# [Requirement]
Exact copy, no pictures: repeat the data that follows.

[Opening Exercise data section]

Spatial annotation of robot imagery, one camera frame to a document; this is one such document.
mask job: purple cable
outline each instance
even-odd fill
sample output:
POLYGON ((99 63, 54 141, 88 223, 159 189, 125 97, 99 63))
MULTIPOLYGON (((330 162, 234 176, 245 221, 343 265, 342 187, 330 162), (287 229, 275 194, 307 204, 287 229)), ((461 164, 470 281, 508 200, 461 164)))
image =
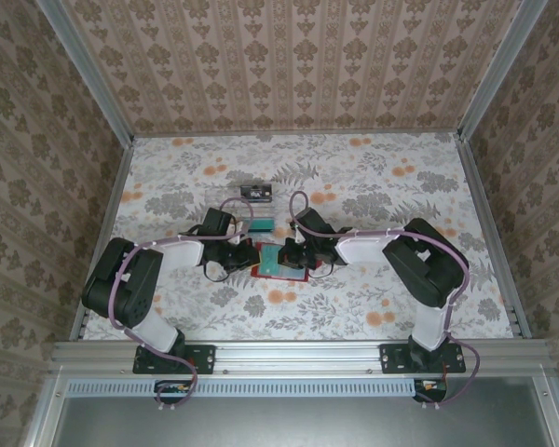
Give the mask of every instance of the purple cable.
MULTIPOLYGON (((191 387, 186 392, 186 395, 183 398, 181 398, 174 405, 183 405, 183 404, 186 403, 187 400, 190 399, 191 395, 195 391, 195 387, 197 386, 197 380, 198 380, 197 379, 197 370, 195 369, 195 367, 193 365, 191 365, 186 360, 181 359, 180 357, 171 356, 170 354, 166 354, 164 352, 161 352, 158 349, 155 349, 153 346, 147 344, 145 342, 145 340, 141 339, 139 336, 134 334, 130 329, 125 328, 121 324, 118 324, 118 322, 116 321, 116 317, 114 315, 114 303, 116 301, 116 293, 118 292, 118 287, 120 286, 120 281, 122 280, 122 276, 124 275, 124 272, 126 272, 127 268, 129 267, 130 261, 142 249, 146 249, 148 247, 155 247, 155 246, 164 247, 166 245, 176 243, 180 240, 229 240, 229 239, 231 239, 233 237, 236 237, 236 236, 246 236, 246 234, 249 232, 249 228, 251 227, 252 220, 254 218, 254 210, 252 209, 251 204, 244 197, 230 197, 230 198, 227 198, 226 200, 224 200, 222 205, 220 205, 220 210, 222 209, 222 207, 225 204, 227 204, 228 202, 232 202, 232 201, 240 201, 240 202, 246 204, 246 206, 249 208, 249 212, 251 214, 248 223, 245 225, 244 228, 242 228, 241 231, 236 232, 232 235, 225 235, 225 236, 184 236, 184 235, 179 235, 178 237, 166 237, 166 238, 163 238, 163 239, 153 240, 151 242, 144 242, 142 244, 139 244, 129 252, 127 257, 122 262, 122 265, 120 266, 120 268, 116 272, 116 277, 114 279, 114 284, 112 285, 112 289, 110 290, 110 299, 108 301, 108 319, 110 320, 110 323, 112 323, 112 326, 114 326, 115 329, 124 330, 124 333, 131 340, 134 340, 139 345, 143 346, 145 349, 149 350, 150 352, 154 353, 155 355, 157 355, 159 357, 162 357, 163 359, 174 360, 174 361, 178 361, 178 362, 182 363, 193 374, 193 378, 192 378, 192 381, 191 381, 191 387)), ((161 401, 160 395, 161 395, 161 389, 159 389, 157 391, 157 395, 156 395, 157 402, 161 405, 166 405, 161 401)))
MULTIPOLYGON (((298 219, 296 219, 296 216, 294 214, 293 202, 294 202, 294 199, 297 196, 303 196, 304 199, 305 199, 305 208, 308 207, 307 193, 305 193, 304 191, 296 191, 290 197, 290 202, 289 202, 289 205, 288 205, 290 216, 292 217, 293 222, 296 225, 298 225, 299 230, 304 231, 305 233, 309 233, 312 236, 332 238, 332 237, 398 235, 398 236, 412 237, 412 238, 415 238, 415 239, 424 240, 425 242, 428 242, 429 244, 437 247, 438 249, 443 250, 448 255, 450 255, 452 258, 454 258, 454 260, 459 264, 460 268, 462 269, 462 272, 464 272, 464 279, 462 280, 462 284, 459 287, 459 289, 456 291, 456 293, 454 293, 454 295, 449 300, 449 303, 447 305, 447 312, 445 313, 445 322, 443 324, 443 331, 445 332, 445 335, 452 342, 458 343, 459 345, 464 346, 468 350, 470 350, 474 354, 474 356, 476 357, 476 364, 474 365, 474 369, 472 370, 472 373, 470 374, 470 377, 469 377, 468 381, 466 382, 466 384, 464 385, 464 387, 457 394, 455 394, 455 396, 440 402, 439 405, 445 405, 445 404, 447 404, 449 402, 452 402, 453 400, 457 399, 462 393, 464 393, 468 389, 468 386, 474 381, 474 378, 476 377, 476 374, 478 373, 478 370, 479 370, 480 365, 481 365, 481 359, 480 359, 480 356, 478 354, 478 351, 474 347, 468 345, 467 343, 460 342, 458 339, 454 338, 452 336, 451 332, 449 331, 449 326, 451 324, 451 317, 452 317, 452 314, 453 314, 453 311, 454 311, 454 302, 457 300, 457 298, 459 298, 461 296, 461 294, 464 292, 464 290, 466 290, 466 288, 468 288, 468 285, 470 284, 470 270, 468 269, 468 267, 466 266, 466 264, 464 263, 462 258, 455 251, 453 251, 450 247, 446 246, 445 244, 443 244, 439 240, 433 239, 432 237, 428 237, 428 236, 425 236, 425 235, 419 235, 418 233, 405 231, 405 230, 399 230, 399 229, 394 229, 394 230, 362 230, 362 231, 355 231, 355 232, 352 232, 352 233, 342 233, 342 234, 333 234, 333 235, 318 233, 316 231, 310 230, 310 229, 304 227, 303 225, 301 225, 298 222, 298 219)), ((432 400, 430 400, 426 396, 424 396, 424 395, 420 395, 420 396, 423 397, 424 399, 427 399, 429 402, 432 402, 432 400)))

[Closing Exercise data section]

# [Answer area]
Spatial annotation of robot imagery, one camera frame to a document; this is one such document.
mask job: purple cable
outline each instance
even-odd fill
sample output:
POLYGON ((99 63, 54 141, 88 223, 159 189, 125 97, 99 63))
MULTIPOLYGON (((330 162, 234 176, 245 221, 343 265, 342 187, 330 162), (287 229, 275 194, 307 204, 287 229)), ((461 164, 470 281, 508 200, 461 164)))
image =
Give the mask of every instance of the purple cable.
MULTIPOLYGON (((191 387, 186 392, 186 395, 183 398, 181 398, 174 405, 183 405, 183 404, 186 403, 187 400, 190 399, 191 395, 195 391, 195 387, 197 386, 197 380, 198 380, 197 379, 197 370, 195 369, 195 367, 193 365, 191 365, 186 360, 181 359, 180 357, 171 356, 170 354, 166 354, 164 352, 161 352, 158 349, 155 349, 153 346, 147 344, 145 342, 145 340, 141 339, 139 336, 134 334, 130 329, 125 328, 121 324, 118 324, 118 322, 116 321, 116 317, 114 315, 114 303, 116 301, 116 293, 118 292, 118 287, 120 286, 120 281, 122 280, 122 276, 124 275, 124 272, 126 272, 127 268, 129 267, 130 261, 142 249, 146 249, 148 247, 155 247, 155 246, 164 247, 166 245, 176 243, 180 240, 229 240, 229 239, 231 239, 233 237, 236 237, 236 236, 246 236, 246 234, 249 232, 249 228, 251 227, 252 220, 254 218, 254 210, 252 209, 251 204, 244 197, 230 197, 230 198, 227 198, 226 200, 224 200, 222 205, 220 205, 220 210, 222 209, 222 207, 225 204, 227 204, 228 202, 232 202, 232 201, 240 201, 240 202, 246 204, 246 206, 249 208, 249 212, 251 214, 248 223, 245 225, 244 228, 242 228, 241 231, 236 232, 232 235, 225 235, 225 236, 184 236, 184 235, 179 235, 178 237, 166 237, 166 238, 163 238, 163 239, 153 240, 151 242, 144 242, 142 244, 139 244, 129 252, 127 257, 122 262, 122 265, 120 266, 120 268, 116 272, 116 277, 114 279, 114 284, 112 285, 112 289, 110 290, 110 299, 108 301, 108 319, 110 320, 110 323, 112 323, 112 326, 114 326, 115 329, 124 330, 124 333, 131 340, 134 340, 139 345, 143 346, 145 349, 149 350, 150 352, 154 353, 155 355, 157 355, 159 357, 162 357, 163 359, 174 360, 174 361, 178 361, 178 362, 182 363, 193 374, 193 378, 192 378, 192 381, 191 381, 191 387)), ((161 401, 160 395, 161 395, 161 389, 159 389, 157 391, 157 395, 156 395, 157 402, 161 405, 166 405, 161 401)))
MULTIPOLYGON (((298 219, 296 219, 296 216, 294 214, 293 202, 294 202, 294 199, 297 196, 303 196, 304 199, 305 199, 305 208, 308 207, 307 193, 305 193, 304 191, 296 191, 290 197, 290 202, 289 202, 289 205, 288 205, 290 216, 292 217, 293 222, 296 225, 298 225, 299 230, 304 231, 305 233, 309 233, 312 236, 332 238, 332 237, 398 235, 398 236, 412 237, 412 238, 415 238, 415 239, 424 240, 425 242, 428 242, 429 244, 437 247, 438 249, 443 250, 448 255, 450 255, 452 258, 454 258, 454 260, 459 264, 460 268, 462 269, 462 272, 464 272, 464 279, 462 280, 462 284, 459 287, 459 289, 456 291, 456 293, 454 293, 454 295, 449 300, 449 303, 447 305, 447 312, 445 313, 445 322, 443 324, 443 331, 445 332, 445 335, 452 342, 458 343, 459 345, 464 346, 468 350, 470 350, 474 354, 474 356, 476 357, 476 364, 474 365, 474 369, 472 370, 472 373, 470 374, 470 377, 469 377, 468 381, 466 382, 466 384, 464 385, 464 387, 457 394, 455 394, 455 396, 440 402, 439 405, 445 405, 445 404, 447 404, 449 402, 452 402, 453 400, 457 399, 462 393, 464 393, 468 389, 468 386, 474 381, 474 378, 476 377, 476 374, 478 373, 478 370, 479 370, 480 365, 481 365, 481 359, 480 359, 480 356, 478 354, 478 351, 474 347, 468 345, 467 343, 460 342, 458 339, 454 338, 452 336, 451 332, 449 331, 449 326, 451 324, 451 317, 452 317, 452 314, 453 314, 453 311, 454 311, 454 302, 457 300, 457 298, 459 298, 461 296, 461 294, 464 292, 464 290, 466 290, 466 288, 468 288, 468 285, 470 284, 470 270, 468 269, 468 267, 466 266, 466 264, 464 263, 462 258, 455 251, 453 251, 450 247, 446 246, 445 244, 443 244, 439 240, 433 239, 432 237, 428 237, 428 236, 425 236, 425 235, 419 235, 418 233, 405 231, 405 230, 399 230, 399 229, 394 229, 394 230, 362 230, 362 231, 355 231, 355 232, 352 232, 352 233, 342 233, 342 234, 333 234, 333 235, 318 233, 316 231, 310 230, 310 229, 304 227, 303 225, 301 225, 298 222, 298 219)), ((432 400, 430 400, 426 396, 424 396, 424 395, 420 395, 420 396, 423 397, 424 399, 427 399, 429 402, 432 402, 432 400)))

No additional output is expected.